Microsoft Targets Availability, Scalability

Among the phrases being generated by the Microsoft Corp. Windows 2000 marketing machine are promises of reliability, availability and scalability.

Special Report

Among the phrases being generated by the Microsoft Corp. Windows 2000 marketing machine are promises of reliability, availability and scalability. These are not new terms to be used by Microsoft, but rather, for many users, unfulfilled promises made many times before.

Microsoft has historically taken an approach that hardly lends itself to rock-solid stability. The lists of third-party products certified for use with Windows NT Server, for instance, are lengthy. Yet the price paid for the broad array of peripheral and driver support, predictably, is a less reliable operating system.

Other systems in the midrange and mainframe world have achieved high levels of reliability in part by restricting the number of devices, applications and configurations that are approved for use with a given system.

Mainframe vendors, for example, have a simple formula for their complicated systems: extensively test a specified number of devices, applications and configurations; certify the ones that work well; then hammer the list down so customers will know what works and what to expect.

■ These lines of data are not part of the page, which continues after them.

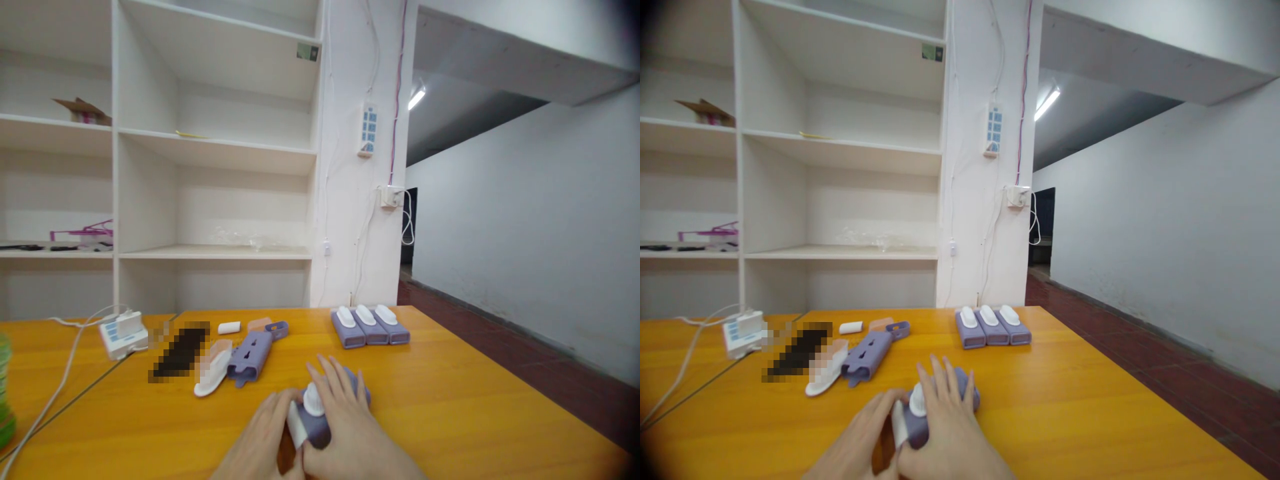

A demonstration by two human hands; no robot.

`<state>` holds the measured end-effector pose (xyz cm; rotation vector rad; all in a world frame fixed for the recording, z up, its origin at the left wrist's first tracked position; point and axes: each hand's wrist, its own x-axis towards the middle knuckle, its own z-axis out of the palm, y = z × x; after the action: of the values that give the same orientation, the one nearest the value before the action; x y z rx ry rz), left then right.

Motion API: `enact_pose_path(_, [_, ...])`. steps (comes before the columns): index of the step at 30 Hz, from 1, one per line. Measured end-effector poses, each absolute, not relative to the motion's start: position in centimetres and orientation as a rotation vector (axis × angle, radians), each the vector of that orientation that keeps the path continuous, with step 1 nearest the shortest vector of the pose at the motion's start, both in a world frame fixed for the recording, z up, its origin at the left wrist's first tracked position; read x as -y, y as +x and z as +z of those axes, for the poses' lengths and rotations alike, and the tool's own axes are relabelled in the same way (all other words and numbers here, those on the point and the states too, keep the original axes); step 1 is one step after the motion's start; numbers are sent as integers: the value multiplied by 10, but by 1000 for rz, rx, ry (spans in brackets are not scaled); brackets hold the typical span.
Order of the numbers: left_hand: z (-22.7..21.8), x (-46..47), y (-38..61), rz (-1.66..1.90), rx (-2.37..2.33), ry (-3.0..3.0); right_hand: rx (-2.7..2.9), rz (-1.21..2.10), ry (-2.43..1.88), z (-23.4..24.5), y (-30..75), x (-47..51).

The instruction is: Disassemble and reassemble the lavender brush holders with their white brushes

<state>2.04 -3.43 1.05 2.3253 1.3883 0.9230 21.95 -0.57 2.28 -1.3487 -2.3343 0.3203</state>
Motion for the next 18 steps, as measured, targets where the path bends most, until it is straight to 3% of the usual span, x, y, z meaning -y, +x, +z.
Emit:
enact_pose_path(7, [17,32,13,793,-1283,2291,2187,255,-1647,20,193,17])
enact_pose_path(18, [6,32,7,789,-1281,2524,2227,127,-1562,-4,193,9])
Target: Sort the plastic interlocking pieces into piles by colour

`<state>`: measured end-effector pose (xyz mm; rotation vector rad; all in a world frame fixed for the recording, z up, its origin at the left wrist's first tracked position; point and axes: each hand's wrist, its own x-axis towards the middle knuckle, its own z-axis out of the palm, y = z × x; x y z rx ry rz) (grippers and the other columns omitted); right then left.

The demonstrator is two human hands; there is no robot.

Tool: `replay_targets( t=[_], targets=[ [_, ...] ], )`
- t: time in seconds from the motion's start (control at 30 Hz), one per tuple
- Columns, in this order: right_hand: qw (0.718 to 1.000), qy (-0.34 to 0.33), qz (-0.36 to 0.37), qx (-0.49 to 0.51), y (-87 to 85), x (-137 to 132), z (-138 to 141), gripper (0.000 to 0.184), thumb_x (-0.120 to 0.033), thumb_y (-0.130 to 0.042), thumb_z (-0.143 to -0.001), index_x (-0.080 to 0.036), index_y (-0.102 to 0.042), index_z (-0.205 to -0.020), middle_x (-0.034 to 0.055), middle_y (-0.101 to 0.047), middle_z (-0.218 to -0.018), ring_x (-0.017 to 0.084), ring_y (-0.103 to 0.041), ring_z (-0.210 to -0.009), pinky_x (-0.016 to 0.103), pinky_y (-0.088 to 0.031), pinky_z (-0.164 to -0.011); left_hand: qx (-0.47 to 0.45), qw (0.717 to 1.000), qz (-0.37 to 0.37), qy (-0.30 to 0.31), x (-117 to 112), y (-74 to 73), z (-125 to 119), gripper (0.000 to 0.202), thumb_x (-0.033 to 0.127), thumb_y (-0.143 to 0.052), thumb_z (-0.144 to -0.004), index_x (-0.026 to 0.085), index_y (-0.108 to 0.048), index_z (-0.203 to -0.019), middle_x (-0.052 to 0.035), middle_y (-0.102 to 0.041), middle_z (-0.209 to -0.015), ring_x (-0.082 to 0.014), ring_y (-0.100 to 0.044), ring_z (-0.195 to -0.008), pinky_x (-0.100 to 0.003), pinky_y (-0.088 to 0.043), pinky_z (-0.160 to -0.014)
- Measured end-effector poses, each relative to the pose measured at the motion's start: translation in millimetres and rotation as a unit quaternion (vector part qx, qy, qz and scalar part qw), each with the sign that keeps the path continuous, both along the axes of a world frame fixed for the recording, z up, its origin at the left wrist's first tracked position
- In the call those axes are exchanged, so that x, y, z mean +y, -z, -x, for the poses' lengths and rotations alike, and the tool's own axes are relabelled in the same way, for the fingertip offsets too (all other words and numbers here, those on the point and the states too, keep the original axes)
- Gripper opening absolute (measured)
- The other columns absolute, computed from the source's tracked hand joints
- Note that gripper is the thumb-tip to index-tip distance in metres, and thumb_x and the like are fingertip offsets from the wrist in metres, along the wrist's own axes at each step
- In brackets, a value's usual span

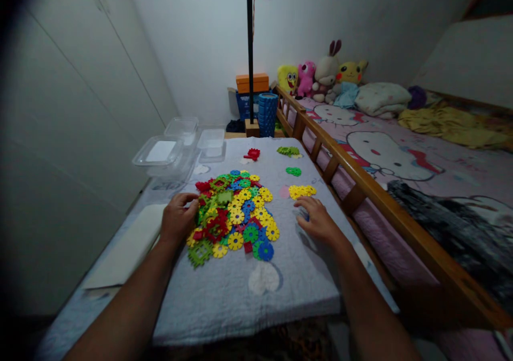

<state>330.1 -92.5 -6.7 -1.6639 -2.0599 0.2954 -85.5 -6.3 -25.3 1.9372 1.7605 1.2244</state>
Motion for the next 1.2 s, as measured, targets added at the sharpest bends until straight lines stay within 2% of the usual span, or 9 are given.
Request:
replay_targets(
  t=[0.13,0.27,0.43,0.5,0.67,0.77,0.9,1.03,1.2],
  targets=[
    [0.998,-0.025,0.033,-0.056,-12.1,35.4,41.4,0.033,-0.023,-0.059,-0.083,-0.021,-0.071,-0.114,0.0107,-0.071,-0.121,0.027,-0.061,-0.116,0.042,-0.044,-0.104,-0.008,1.0,-0.005,0.002,0.7,1.4,0.5,0.023,0.035,-0.051,-0.084,0.021,-0.069,-0.087,-0.0074,-0.069,-0.095,-0.0237,-0.065,-0.095,-0.035,-0.055,-0.081],
    [0.991,-0.002,0.04,-0.126,-10.1,63.6,76.8,0.034,-0.022,-0.063,-0.085,-0.019,-0.069,-0.118,0.0122,-0.07,-0.124,0.027,-0.06,-0.113,0.037,-0.042,-0.1,-0.01,1.0,-0.001,0.002,0.9,1.8,1.1,0.022,0.035,-0.052,-0.084,0.021,-0.068,-0.087,-0.0076,-0.069,-0.096,-0.0236,-0.065,-0.094,-0.035,-0.056,-0.08],
    [0.985,0.017,0.026,-0.172,0.3,71.4,92.2,0.016,-0.027,-0.063,-0.09,-0.02,-0.073,-0.101,0.0105,-0.072,-0.11,0.027,-0.058,-0.104,0.036,-0.04,-0.09,-0.016,1.0,0.002,0.002,0.9,2.4,1.7,0.023,0.035,-0.051,-0.083,0.02,-0.068,-0.088,-0.0081,-0.069,-0.097,-0.0235,-0.065,-0.094,-0.034,-0.056,-0.08],
    [0.985,0.021,0.01,-0.172,2.3,68.6,91.7,0.017,-0.028,-0.058,-0.094,-0.021,-0.074,-0.098,0.0102,-0.073,-0.107,0.026,-0.057,-0.103,0.036,-0.039,-0.089,-0.016,1.0,0.001,0.003,1.0,3.3,1.6,0.023,0.035,-0.051,-0.083,0.02,-0.068,-0.088,-0.0079,-0.069,-0.096,-0.0236,-0.065,-0.094,-0.035,-0.055,-0.081],
    [0.987,0.083,-0.036,-0.135,0.9,66.2,75.9,0.024,-0.021,-0.052,-0.095,-0.02,-0.076,-0.098,0.0114,-0.075,-0.105,0.027,-0.059,-0.101,0.038,-0.039,-0.09,-0.012,1.0,0.0,0.006,0.7,4.8,0.3,0.022,0.034,-0.051,-0.085,0.021,-0.068,-0.088,-0.0074,-0.069,-0.095,-0.0233,-0.065,-0.095,-0.035,-0.055,-0.083],
    [0.983,0.144,-0.076,-0.084,-0.7,70.0,50.4,0.028,-0.019,-0.049,-0.093,-0.018,-0.076,-0.097,0.0127,-0.076,-0.104,0.026,-0.061,-0.1,0.038,-0.04,-0.093,-0.011,1.0,-0.001,0.008,0.0,4.3,-0.1,0.022,0.034,-0.051,-0.086,0.02,-0.069,-0.089,-0.0075,-0.069,-0.096,-0.0232,-0.065,-0.095,-0.036,-0.054,-0.085],
    [0.964,0.242,-0.108,-0.03,-1.2,70.7,8.0,0.031,-0.021,-0.047,-0.087,-0.016,-0.077,-0.092,0.0136,-0.077,-0.101,0.026,-0.064,-0.096,0.038,-0.043,-0.092,-0.007,1.0,-0.004,0.009,-0.5,2.9,0.3,0.021,0.033,-0.051,-0.086,0.02,-0.068,-0.088,-0.0069,-0.069,-0.095,-0.0228,-0.065,-0.094,-0.036,-0.054,-0.086],
    [0.947,0.309,-0.076,0.031,-1.7,62.5,-20.8,0.032,-0.022,-0.049,-0.081,-0.015,-0.077,-0.094,0.0114,-0.077,-0.096,0.024,-0.066,-0.086,0.034,-0.046,-0.081,0.001,1.0,-0.007,0.012,0.1,2.9,0.4,0.02,0.032,-0.052,-0.085,0.02,-0.068,-0.087,-0.0068,-0.069,-0.094,-0.0228,-0.065,-0.093,-0.036,-0.054,-0.087],
    [0.945,0.315,-0.002,0.091,-0.2,54.8,-33.4,0.024,-0.019,-0.053,-0.074,-0.015,-0.074,-0.085,0.0075,-0.075,-0.084,0.021,-0.065,-0.074,0.029,-0.045,-0.069,-0.004,1.0,-0.008,0.009,0.5,5.0,0.4,0.021,0.033,-0.051,-0.085,0.02,-0.068,-0.087,-0.0067,-0.069,-0.094,-0.023,-0.065,-0.093,-0.035,-0.054,-0.084]
  ],
)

With Windows 2000, Microsoft has adopted these methodologies, particularly for the Advanced Server and Datacenter Server editions. Microsoft now limits the hardware, devices, drivers and software certified for use with Windows 2000 Advanced Server and Datacenter Server, and has added new features to each server that are designed to increase uptime and make crash recovery a faster process.

"Microsoft has put massive resources behind quality assurance, which makes our confidence higher than it was with NT 4.0 that Windows 2000 will be more reliable, more available and more scalable," says Laura DiDio, operating systems analyst with Giga Information Group (www.gigaweb.com). DiDio, however, says Giga’s increased confidence does not necessarily mean the consulting firm actually has a high degree of confidence in Windows 2000.

Reliability and Availability

"One of the biggest issues Microsoft faces is that they are an OS maker without control of the hardware," observes Dan Kusnetsky, operating systems analyst at International Data Corp. (www.idc.com).

Most Unix vendors, in contrast, have complete control of the hardware. These vendors make the hardware and the software, and they test everything before certifying it, thus avoiding compatibility problems.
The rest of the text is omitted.